1.下载好Hadoop并解压到 $HOME/hadoop
2.添加环境变量
sudo gedit /etc/profile
在文件最后添加
#set hadoop environment
HADOOP_HOME=/home/willy/hadoop
export CLASSPATH=$JAVA_HOME/lib:$JRE_HOME/lib:${HADOOP_HOME}/lib:$CLASSPATH
export PATH=$JAVA_HOME/bin:$JRE_HOME/bin:${HADOOP_HOME}/bin:$PATH
保存后更新环境变量source /etc/profile
3.为hadoop shell增加运行属性
chmod a+x -R ./bin
4.此时就可以直接使用hadoop命令进行一系列操作了
5.格式化一个新的分布式文件系统:
$hadoop namenode -format
重启的时候可以使用 hadoop namenode
6.启动Hadoop守护进程:
$start-all.sh
Hadoop守护进程的日志写入到 ${HADOOP_LOG_DIR} 目录 (默认是 ${HADOOP_HOME}/logs).

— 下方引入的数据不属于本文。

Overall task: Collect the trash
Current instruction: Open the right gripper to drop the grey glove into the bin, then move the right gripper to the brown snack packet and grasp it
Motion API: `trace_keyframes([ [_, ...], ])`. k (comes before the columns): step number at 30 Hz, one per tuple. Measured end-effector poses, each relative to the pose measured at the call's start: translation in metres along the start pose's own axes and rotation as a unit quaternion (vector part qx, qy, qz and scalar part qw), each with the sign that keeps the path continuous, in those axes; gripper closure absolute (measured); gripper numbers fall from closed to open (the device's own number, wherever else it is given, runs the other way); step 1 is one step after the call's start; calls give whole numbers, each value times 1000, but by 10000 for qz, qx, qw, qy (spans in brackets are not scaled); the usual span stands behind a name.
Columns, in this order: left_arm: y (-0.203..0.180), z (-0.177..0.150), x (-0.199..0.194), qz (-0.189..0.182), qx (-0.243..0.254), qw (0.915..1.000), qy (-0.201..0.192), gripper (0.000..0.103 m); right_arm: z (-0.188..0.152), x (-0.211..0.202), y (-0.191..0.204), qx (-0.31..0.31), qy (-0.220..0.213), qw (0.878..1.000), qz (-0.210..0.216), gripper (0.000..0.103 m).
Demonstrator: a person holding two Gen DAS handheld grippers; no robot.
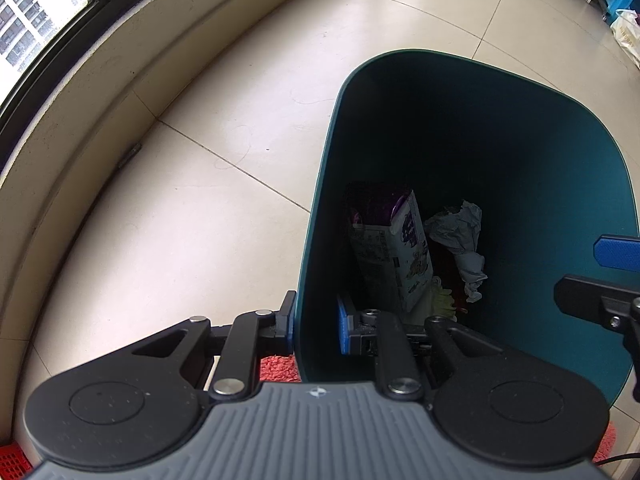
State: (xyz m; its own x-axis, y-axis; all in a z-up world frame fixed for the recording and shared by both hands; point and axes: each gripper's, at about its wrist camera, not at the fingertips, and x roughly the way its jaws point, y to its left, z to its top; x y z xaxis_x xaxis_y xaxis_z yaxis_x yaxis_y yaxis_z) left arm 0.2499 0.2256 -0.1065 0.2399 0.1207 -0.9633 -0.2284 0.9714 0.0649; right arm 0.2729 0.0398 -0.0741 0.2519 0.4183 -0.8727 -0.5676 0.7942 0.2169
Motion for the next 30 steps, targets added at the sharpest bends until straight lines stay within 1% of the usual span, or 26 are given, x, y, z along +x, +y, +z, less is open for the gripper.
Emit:
trace_keyframes([
  [3,-1,0,0,26,6,10000,-1,84,-12,-34,-17,32,-247,9997,-5,51],
  [4,-2,0,0,38,10,10000,-1,84,-17,-45,-25,81,-340,9994,-45,45],
  [6,-3,0,0,50,10,10000,-2,84,-27,-59,-42,178,-480,9985,-176,39],
  [7,-3,0,0,52,8,10000,-2,84,-33,-62,-50,229,-501,9982,-253,39],
  [12,-4,0,0,89,25,10000,-8,84,-62,-58,-112,765,-238,9955,-513,37],
  [14,-4,0,0,102,11,9999,2,84,-74,-46,-132,955,-88,9940,-523,36],
  [16,-4,0,0,104,7,9999,5,84,-82,-29,-148,1151,63,9921,-498,30],
  [17,-4,1,0,109,6,9999,6,84,-89,-18,-156,1235,182,9912,-448,30],
  [20,-5,0,1,130,12,9999,7,84,-103,16,-171,1413,544,9879,-325,25],
  [23,-5,0,2,146,13,9999,9,84,-120,52,-176,1467,869,9851,-240,24],
  [26,-6,0,2,145,12,9999,11,84,-130,82,-173,1308,1071,9854,-211,24],
  [30,-6,-1,5,172,42,9998,60,84,-137,117,-162,717,1345,9878,-316,25],
])
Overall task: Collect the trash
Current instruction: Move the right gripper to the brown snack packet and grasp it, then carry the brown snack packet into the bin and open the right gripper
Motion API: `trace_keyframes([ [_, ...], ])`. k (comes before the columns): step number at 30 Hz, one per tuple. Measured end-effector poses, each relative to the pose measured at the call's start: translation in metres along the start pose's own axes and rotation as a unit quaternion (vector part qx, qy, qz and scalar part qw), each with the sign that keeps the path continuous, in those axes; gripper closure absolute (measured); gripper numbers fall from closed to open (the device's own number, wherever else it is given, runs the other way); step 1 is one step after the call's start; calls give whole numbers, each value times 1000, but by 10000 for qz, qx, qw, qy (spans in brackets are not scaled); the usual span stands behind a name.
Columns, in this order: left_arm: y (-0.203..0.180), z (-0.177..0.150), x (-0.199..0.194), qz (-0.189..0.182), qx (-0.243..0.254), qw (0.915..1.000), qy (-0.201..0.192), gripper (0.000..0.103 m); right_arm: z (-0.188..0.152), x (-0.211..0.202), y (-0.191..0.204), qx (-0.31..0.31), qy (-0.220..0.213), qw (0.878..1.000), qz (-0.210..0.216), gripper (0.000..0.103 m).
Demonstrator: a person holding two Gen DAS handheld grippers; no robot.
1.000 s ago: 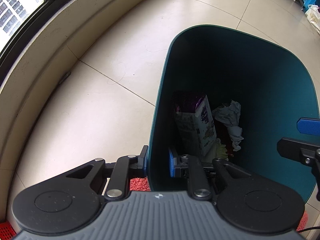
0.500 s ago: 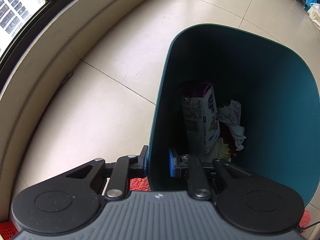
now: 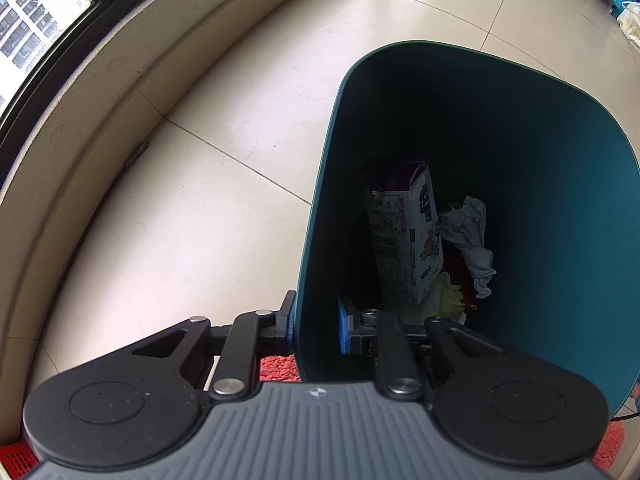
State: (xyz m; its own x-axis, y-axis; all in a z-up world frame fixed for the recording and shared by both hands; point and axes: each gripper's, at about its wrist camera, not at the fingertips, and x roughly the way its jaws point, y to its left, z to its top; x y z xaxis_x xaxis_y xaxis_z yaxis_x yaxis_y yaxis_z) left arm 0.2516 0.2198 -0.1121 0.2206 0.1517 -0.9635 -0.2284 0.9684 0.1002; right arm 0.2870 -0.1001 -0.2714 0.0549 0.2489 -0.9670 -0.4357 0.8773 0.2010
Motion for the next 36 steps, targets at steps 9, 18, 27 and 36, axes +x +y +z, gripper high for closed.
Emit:
trace_keyframes([
  [9,0,-1,1,35,51,10000,13,84,-3,55,19,-1232,338,9902,-558,32],
  [18,-2,-1,3,69,80,9999,19,84,-5,89,4,-1160,543,9879,-872,55],
  [27,-2,-2,3,52,76,10000,38,84,-18,58,-6,-982,257,9928,-629,89],
  [36,-3,0,5,102,77,9999,35,84,-21,-28,-10,-940,-295,9939,-488,96],
])
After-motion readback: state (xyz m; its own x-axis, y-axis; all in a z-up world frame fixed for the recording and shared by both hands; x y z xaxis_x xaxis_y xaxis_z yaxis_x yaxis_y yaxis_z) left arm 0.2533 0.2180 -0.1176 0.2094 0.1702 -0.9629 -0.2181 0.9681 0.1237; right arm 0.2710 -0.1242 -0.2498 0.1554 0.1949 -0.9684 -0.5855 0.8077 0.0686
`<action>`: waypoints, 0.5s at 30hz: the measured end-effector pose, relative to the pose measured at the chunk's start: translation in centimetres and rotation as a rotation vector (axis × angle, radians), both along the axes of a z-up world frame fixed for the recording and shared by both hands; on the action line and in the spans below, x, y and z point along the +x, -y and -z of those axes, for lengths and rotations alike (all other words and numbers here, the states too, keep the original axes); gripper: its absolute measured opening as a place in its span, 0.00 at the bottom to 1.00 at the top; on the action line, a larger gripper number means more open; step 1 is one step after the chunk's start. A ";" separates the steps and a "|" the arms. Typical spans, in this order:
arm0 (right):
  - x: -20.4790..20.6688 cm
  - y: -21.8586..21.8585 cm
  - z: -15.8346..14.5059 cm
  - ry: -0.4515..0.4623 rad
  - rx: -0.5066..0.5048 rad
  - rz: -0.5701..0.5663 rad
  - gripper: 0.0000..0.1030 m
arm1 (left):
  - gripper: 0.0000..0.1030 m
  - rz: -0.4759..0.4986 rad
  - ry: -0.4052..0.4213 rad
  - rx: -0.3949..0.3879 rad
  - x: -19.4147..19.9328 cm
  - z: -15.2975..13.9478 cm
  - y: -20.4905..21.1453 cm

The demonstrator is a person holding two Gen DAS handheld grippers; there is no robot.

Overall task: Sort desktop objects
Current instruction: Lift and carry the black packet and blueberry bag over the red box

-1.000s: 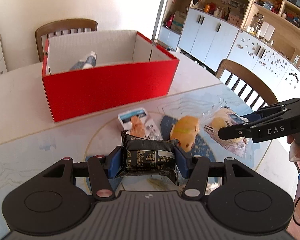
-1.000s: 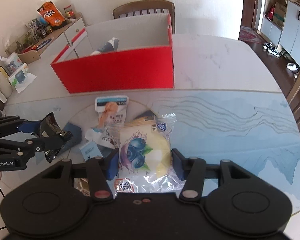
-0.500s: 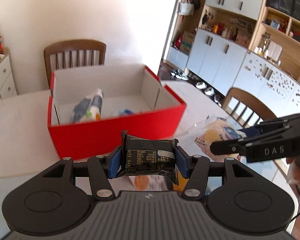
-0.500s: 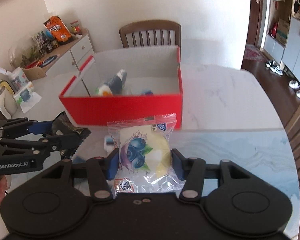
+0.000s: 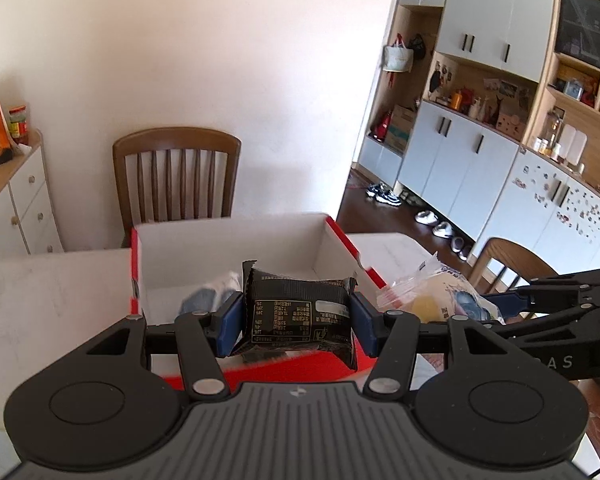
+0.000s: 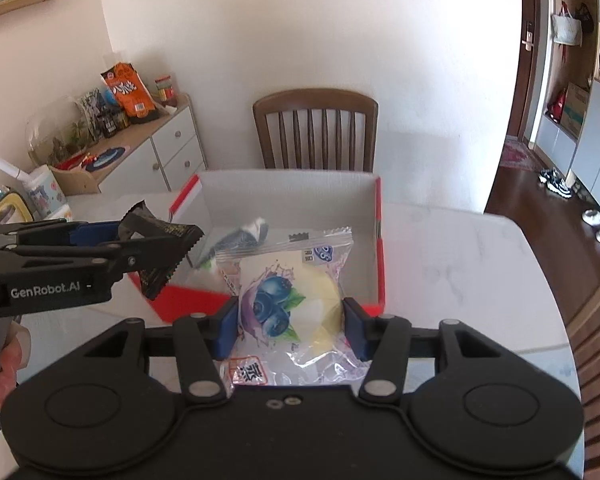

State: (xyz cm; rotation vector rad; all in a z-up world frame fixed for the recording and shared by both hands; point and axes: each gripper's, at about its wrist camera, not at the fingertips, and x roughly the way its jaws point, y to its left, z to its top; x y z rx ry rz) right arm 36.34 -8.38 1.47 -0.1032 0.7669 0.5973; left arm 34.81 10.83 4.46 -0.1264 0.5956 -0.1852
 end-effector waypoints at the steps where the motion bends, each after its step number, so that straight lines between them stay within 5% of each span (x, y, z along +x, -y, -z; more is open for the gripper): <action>1: 0.3 -0.2 -0.2 0.004 0.002 0.001 0.51 | 0.54 -0.007 0.001 0.001 0.4 -0.2 -0.2; 15: 5.1 -3.5 -0.2 0.022 -0.024 0.010 0.51 | 0.54 -0.047 -0.027 0.087 7.3 -1.1 -2.2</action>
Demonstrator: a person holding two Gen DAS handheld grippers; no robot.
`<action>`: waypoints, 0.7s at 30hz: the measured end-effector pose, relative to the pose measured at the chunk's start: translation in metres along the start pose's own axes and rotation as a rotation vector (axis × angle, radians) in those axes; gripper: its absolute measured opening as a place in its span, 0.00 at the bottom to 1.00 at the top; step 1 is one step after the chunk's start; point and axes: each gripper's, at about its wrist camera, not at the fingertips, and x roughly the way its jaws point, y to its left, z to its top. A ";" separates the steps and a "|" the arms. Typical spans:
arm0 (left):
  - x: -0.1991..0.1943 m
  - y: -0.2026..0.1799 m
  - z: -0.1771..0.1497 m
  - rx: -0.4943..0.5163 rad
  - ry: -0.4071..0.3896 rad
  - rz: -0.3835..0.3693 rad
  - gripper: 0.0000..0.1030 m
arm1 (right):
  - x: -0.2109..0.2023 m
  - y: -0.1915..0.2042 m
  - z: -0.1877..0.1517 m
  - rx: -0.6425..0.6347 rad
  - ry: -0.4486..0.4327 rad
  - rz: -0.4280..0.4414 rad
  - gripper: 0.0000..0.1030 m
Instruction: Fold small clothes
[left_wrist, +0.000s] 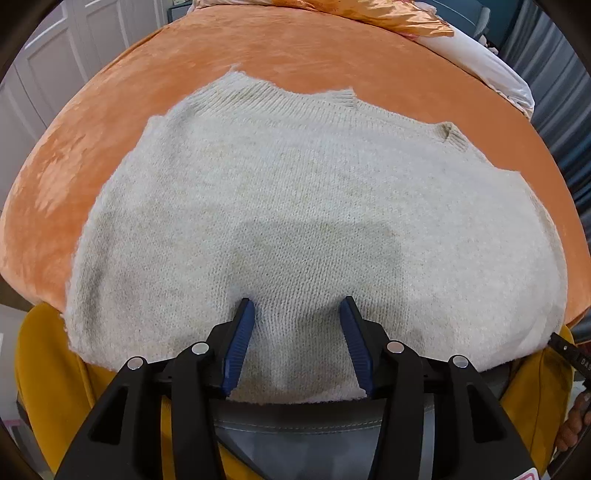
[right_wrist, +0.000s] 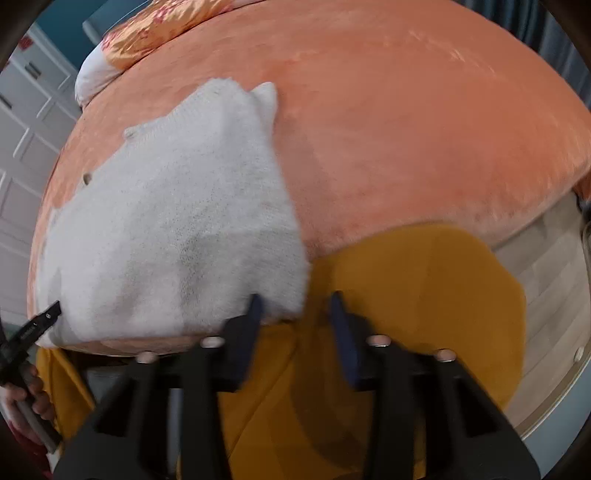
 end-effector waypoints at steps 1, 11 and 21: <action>0.000 0.001 0.000 0.001 0.001 -0.001 0.48 | -0.004 0.003 0.003 0.000 -0.011 0.019 0.03; 0.005 -0.002 -0.002 0.014 0.001 0.027 0.49 | 0.012 -0.008 0.008 -0.061 -0.026 -0.186 0.01; 0.004 -0.003 -0.002 0.017 -0.004 0.027 0.50 | -0.043 0.009 0.020 -0.014 -0.113 -0.167 0.08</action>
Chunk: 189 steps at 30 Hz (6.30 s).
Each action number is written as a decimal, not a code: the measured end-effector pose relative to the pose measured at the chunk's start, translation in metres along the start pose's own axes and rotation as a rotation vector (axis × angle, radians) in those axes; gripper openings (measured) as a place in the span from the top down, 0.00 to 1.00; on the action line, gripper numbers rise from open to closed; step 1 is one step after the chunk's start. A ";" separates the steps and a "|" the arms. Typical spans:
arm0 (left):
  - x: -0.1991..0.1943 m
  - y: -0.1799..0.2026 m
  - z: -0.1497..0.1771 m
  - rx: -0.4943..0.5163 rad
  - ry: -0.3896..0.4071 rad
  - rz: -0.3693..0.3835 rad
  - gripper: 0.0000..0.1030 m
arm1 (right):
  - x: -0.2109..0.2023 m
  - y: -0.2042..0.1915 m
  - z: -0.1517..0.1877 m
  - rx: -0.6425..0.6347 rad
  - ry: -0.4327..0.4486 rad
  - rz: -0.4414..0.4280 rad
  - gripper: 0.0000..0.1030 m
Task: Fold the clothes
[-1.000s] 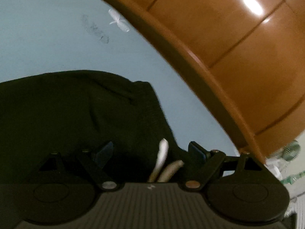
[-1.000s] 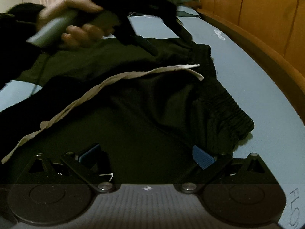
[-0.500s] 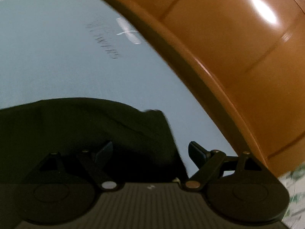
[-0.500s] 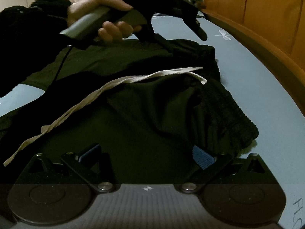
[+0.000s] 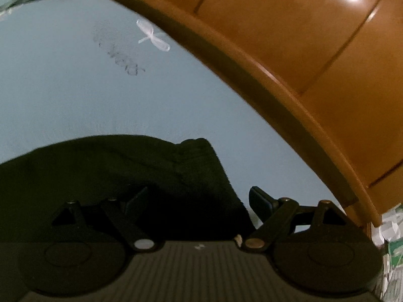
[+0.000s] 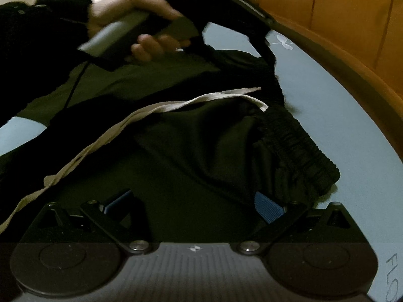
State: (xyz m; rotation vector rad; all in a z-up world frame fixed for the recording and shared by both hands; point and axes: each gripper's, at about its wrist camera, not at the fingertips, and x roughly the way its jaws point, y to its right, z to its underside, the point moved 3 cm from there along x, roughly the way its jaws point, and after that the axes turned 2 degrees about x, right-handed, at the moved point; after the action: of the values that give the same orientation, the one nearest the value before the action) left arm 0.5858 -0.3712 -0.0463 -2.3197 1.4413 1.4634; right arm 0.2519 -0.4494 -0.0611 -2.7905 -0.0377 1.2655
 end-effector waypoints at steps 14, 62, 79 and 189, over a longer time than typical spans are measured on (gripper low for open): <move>-0.103 0.016 0.053 0.231 0.093 0.028 0.16 | -0.003 -0.007 0.002 0.081 0.024 0.062 0.00; -0.146 -0.086 0.158 -0.008 -0.049 -0.024 0.17 | -0.030 -0.005 -0.006 0.297 0.210 -0.095 0.00; -0.147 -0.152 0.140 -0.057 0.064 -0.036 0.01 | 0.001 -0.010 0.005 0.227 0.077 -0.009 0.00; -0.100 -0.093 0.062 1.001 -0.082 -0.279 0.67 | 0.103 -0.013 -0.210 -0.850 -0.041 -0.169 0.89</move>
State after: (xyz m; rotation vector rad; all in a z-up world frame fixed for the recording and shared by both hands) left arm 0.5974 -0.2218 -0.0454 -1.6813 1.3022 0.5266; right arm 0.4776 -0.4435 0.0009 -3.2910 -1.0139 1.5201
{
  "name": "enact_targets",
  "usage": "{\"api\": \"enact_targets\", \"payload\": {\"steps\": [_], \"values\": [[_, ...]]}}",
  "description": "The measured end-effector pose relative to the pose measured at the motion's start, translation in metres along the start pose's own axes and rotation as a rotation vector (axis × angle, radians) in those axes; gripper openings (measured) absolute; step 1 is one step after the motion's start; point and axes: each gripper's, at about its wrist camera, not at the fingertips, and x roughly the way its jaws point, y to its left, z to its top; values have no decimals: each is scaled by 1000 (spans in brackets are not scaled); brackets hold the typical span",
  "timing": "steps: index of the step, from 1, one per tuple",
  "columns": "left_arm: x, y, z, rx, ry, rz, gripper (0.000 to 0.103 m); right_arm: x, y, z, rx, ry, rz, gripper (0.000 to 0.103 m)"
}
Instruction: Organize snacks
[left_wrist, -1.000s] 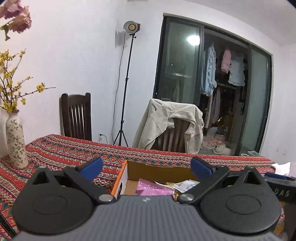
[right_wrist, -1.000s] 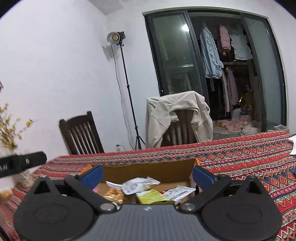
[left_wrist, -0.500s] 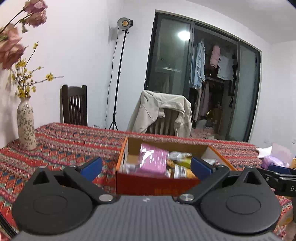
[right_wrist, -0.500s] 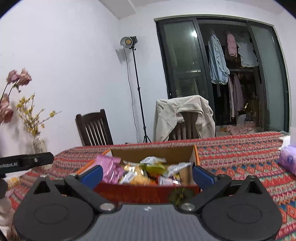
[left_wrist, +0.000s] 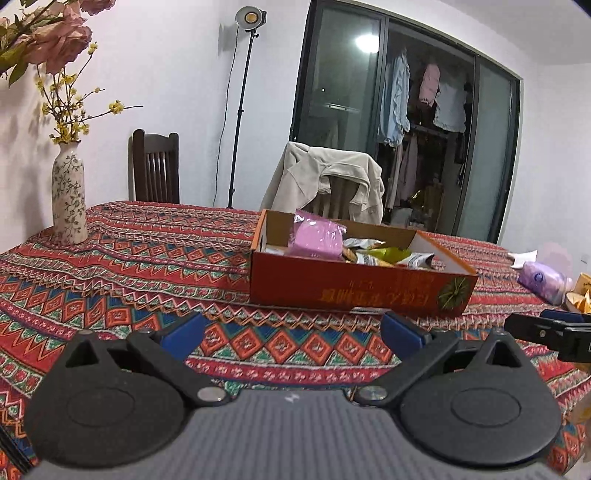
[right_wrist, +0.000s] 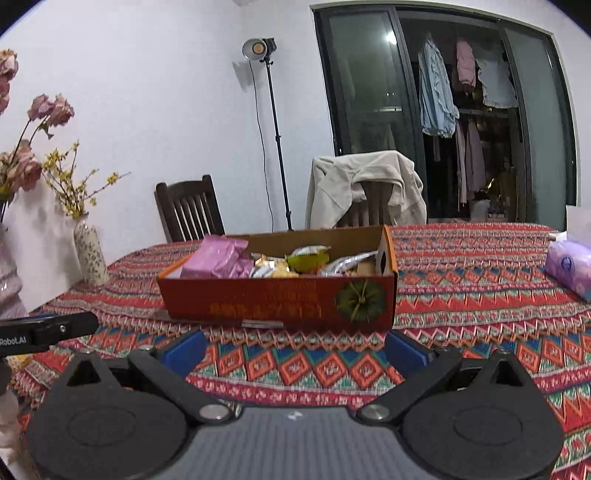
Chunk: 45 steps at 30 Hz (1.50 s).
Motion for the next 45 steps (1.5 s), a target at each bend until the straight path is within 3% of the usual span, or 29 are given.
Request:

浏览NameNode和JobTracker的网络接口,它们的地址默认为:
- NameNode - http://localhost:50070/
- JobTracker - http://localhost:50030/
7.使用Hadoop权威指南的一个例子
import java.io.IOException;
import org.apache.hadoop.fs.Path;
import org.apache.hadoop.io.IntWritable;
import org.apache.hadoop.io.LongWritable;
import org.apache.hadoop.io.Text;
import org.apache.hadoop.mapreduce.Job;
import org.apache.hadoop.mapreduce.Mapper;
import org.apache.hadoop.mapreduce.Reducer;
import org.apache.hadoop.mapreduce.lib.input.FileInputFormat;
import org.apache.hadoop.mapreduce.lib.output.FileOutputFormat;
public class MaxTemperature{
static class MaxTempMapper extends Mapper<LongWritable,Text,Text,IntWritable>{
private static final int Missing = 9999;
public void map(LongWritable key,Text value,Context context)
throws IOException,InterruptedException{
String line = value.toString();
String year = line.substring(15, 19);
int airTemperature;
if(line.charAt(87)=='+'){
airTemperature = Integer.parseInt(line.substring(88, 92));
}else{
airTemperature = Integer.parseInt(line.substring(87, 92));
}
String quality = line.substring(92, 93);
if(airTemperature != Missing && quality.matches("[01459]")){
context.write(new Text(year), new IntWritable(airTemperature));
}
}
}
static class MaxTempReducer extends Reducer<Text, IntWritable, Text, IntWritable>{
public void reduce(Text key,Iterable<IntWritable> values,Context context)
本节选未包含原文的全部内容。